Porka vida: el cine que debemos detener

Ilegible e intolerable. Una lástima. Juan Carlos Torrico no pudo superar la suerte de Asia, el culo del mundo y pese a su aventurada narrativa la tecnología digital le jugó una mala pasada al estrenar a fines del último febrero Porka Vida, su cuarto largometraje, incapaz de permanecer más de una semana en la cartelera limeña.

Hablar de la proyección de Porka Vida es rememorar la época más oscura del cine peruano (y no sólo en sentido figurado), cuando las imágenes de una sala de cine (de cualquier sala del país) eran tan lóbregas que el espectador terminaba deseando no volver y con la impresión de haber perdido, no sólo dinero, sino parte de su visión por el esfuerzo de discernir las imágenes en la oscuridad de las pantallas. Lo mismo pasa con Porka Vida. Desde la (escasa) campaña publicitaria hasta la presentación de los créditos finales la película se impregna de desaliño (que puede justificarse por su coherencia con los personajes y la historia), pero sobre todo de ilegibilidad.

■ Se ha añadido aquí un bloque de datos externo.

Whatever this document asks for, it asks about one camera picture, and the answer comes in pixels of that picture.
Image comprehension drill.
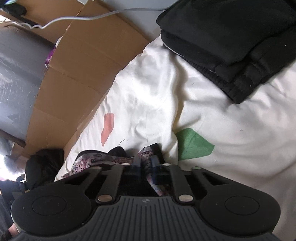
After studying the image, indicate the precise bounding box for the black crumpled garment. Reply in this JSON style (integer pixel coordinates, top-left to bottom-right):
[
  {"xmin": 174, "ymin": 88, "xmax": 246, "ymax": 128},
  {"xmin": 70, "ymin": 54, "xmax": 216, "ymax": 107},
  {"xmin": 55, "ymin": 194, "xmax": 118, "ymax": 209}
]
[{"xmin": 1, "ymin": 149, "xmax": 64, "ymax": 206}]

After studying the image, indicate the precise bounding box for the folded black garment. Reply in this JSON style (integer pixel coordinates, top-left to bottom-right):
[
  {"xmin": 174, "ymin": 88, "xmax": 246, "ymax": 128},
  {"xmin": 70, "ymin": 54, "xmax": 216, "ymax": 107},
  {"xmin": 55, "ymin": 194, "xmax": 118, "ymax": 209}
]
[{"xmin": 156, "ymin": 1, "xmax": 295, "ymax": 104}]

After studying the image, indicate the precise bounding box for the purple white plastic package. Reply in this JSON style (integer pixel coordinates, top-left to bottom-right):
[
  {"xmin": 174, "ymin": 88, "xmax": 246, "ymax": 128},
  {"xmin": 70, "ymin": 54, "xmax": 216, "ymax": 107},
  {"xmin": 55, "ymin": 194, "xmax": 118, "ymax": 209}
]
[{"xmin": 45, "ymin": 47, "xmax": 56, "ymax": 69}]

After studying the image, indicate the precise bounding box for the bear print black garment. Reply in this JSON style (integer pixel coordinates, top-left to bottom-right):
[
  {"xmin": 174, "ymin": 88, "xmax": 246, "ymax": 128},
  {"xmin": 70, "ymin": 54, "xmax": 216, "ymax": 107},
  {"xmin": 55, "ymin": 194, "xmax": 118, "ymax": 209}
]
[{"xmin": 61, "ymin": 143, "xmax": 168, "ymax": 196}]

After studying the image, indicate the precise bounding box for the grey plastic-wrapped bundle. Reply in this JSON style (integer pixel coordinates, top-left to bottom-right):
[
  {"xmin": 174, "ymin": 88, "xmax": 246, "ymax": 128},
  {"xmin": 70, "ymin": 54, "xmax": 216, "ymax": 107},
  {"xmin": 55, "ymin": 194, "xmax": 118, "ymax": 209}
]
[{"xmin": 1, "ymin": 25, "xmax": 54, "ymax": 140}]

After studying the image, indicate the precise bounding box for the brown cardboard sheet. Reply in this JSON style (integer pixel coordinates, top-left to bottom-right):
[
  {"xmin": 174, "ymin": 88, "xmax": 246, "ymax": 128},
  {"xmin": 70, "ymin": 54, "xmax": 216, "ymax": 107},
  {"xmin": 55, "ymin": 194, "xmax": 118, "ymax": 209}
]
[{"xmin": 0, "ymin": 0, "xmax": 153, "ymax": 160}]

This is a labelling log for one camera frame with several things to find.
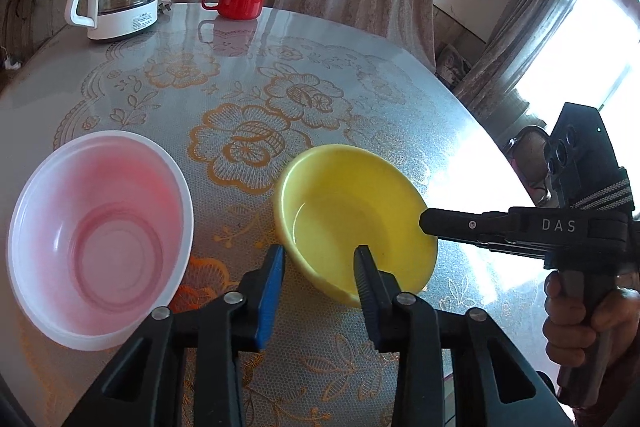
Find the yellow plastic bowl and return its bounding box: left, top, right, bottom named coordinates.
left=272, top=144, right=437, bottom=308

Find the right hand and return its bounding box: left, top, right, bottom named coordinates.
left=542, top=272, right=639, bottom=367

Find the red plastic bowl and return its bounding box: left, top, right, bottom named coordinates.
left=6, top=130, right=194, bottom=351

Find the side window curtain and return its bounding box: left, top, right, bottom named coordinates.
left=454, top=0, right=639, bottom=126

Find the wooden chair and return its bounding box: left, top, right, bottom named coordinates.
left=1, top=0, right=35, bottom=63

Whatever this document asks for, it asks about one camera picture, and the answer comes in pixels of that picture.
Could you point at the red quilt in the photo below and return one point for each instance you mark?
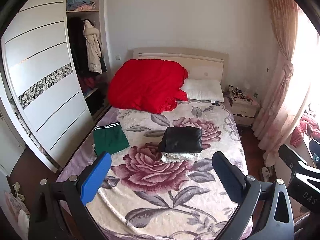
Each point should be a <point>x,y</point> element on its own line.
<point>150,85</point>

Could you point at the white bedside table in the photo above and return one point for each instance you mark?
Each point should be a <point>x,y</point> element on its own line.
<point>243,107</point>

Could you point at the black leather jacket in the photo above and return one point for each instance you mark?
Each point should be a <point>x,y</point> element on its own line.
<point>181,140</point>

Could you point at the green folded garment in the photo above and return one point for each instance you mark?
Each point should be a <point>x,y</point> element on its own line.
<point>109,139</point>

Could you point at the white pillow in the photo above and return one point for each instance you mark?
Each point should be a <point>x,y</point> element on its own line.
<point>204,90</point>

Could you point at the pink clothes by window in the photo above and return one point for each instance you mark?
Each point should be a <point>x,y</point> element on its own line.
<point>306,126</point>

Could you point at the white wall socket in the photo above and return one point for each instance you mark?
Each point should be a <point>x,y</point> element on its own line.
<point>117,57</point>

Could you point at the blue pink folded clothes pile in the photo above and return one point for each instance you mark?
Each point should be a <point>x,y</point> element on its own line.
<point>77,5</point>

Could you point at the dark hanging clothes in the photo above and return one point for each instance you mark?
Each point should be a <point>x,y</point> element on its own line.
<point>78,44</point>

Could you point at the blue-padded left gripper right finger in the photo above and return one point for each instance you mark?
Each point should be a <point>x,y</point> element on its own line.
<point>276,217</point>

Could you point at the cream fleece folded garment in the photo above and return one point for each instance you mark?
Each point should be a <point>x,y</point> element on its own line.
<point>179,157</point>

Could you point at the pink tied curtain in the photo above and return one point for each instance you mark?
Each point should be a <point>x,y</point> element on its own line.
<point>274,123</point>

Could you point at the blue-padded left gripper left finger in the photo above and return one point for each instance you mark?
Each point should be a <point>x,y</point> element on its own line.
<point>46,218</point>

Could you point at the cream wooden headboard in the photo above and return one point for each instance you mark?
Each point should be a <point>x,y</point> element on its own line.
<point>200,64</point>

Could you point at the beige hanging coat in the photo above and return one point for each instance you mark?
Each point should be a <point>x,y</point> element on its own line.
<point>91,35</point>

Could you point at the white sliding-door wardrobe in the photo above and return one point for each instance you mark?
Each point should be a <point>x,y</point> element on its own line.
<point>52,106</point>

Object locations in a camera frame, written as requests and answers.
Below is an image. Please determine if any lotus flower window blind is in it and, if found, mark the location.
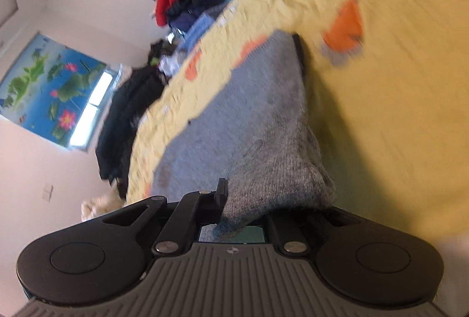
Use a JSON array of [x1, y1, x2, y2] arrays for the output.
[[1, 33, 118, 150]]

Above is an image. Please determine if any grey navy knit sweater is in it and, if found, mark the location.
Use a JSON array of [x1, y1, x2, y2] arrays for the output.
[[151, 30, 335, 242]]

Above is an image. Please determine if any white wall switch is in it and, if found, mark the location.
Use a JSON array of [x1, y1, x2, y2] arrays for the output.
[[41, 184, 54, 203]]

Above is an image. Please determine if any yellow carrot print bedspread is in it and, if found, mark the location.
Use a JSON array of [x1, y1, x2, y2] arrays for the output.
[[127, 0, 468, 242]]

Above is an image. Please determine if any black coat on bed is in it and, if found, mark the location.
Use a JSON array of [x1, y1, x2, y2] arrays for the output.
[[95, 65, 167, 200]]

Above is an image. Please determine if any dark navy garment in pile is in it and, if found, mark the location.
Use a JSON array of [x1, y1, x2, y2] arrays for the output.
[[166, 0, 225, 32]]

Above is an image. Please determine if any white crumpled plastic bag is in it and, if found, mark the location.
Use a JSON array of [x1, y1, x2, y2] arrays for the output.
[[158, 50, 188, 77]]

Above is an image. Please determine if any cream patterned quilt bundle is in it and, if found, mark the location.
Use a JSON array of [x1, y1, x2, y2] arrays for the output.
[[81, 190, 126, 222]]

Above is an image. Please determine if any light blue knit blanket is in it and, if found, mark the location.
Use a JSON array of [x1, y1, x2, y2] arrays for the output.
[[176, 4, 226, 54]]

Tanto se habló (y se sigue hablando) de las ventajas del digital, de sus bajos costos, de la calidad visual cada vez más cercana al soporte cinematográfico, pero poco se tomó en cuenta, al menos en este trabajo, la capacidad y experiencia del cineasta. Los resultados de un manejo desacertado se visualizan claramente en la película de Juan Carlos Torrico, quien ha mejorado su estilo narrativo, es cierto, lo ha agilizado y rejuvenecido, se atrevió a incursionar en el manejo de las nuevas tecnologías para realizar Porka vida, pero le faltó la habilidad casi innata de las nuevas generaciones. La película no sirve para ser proyectada en una pantalla convencional de cine. Ni siquiera con el módulo adecuado de DVD (formato nunca antes utilizado por los exhibidores peruanos).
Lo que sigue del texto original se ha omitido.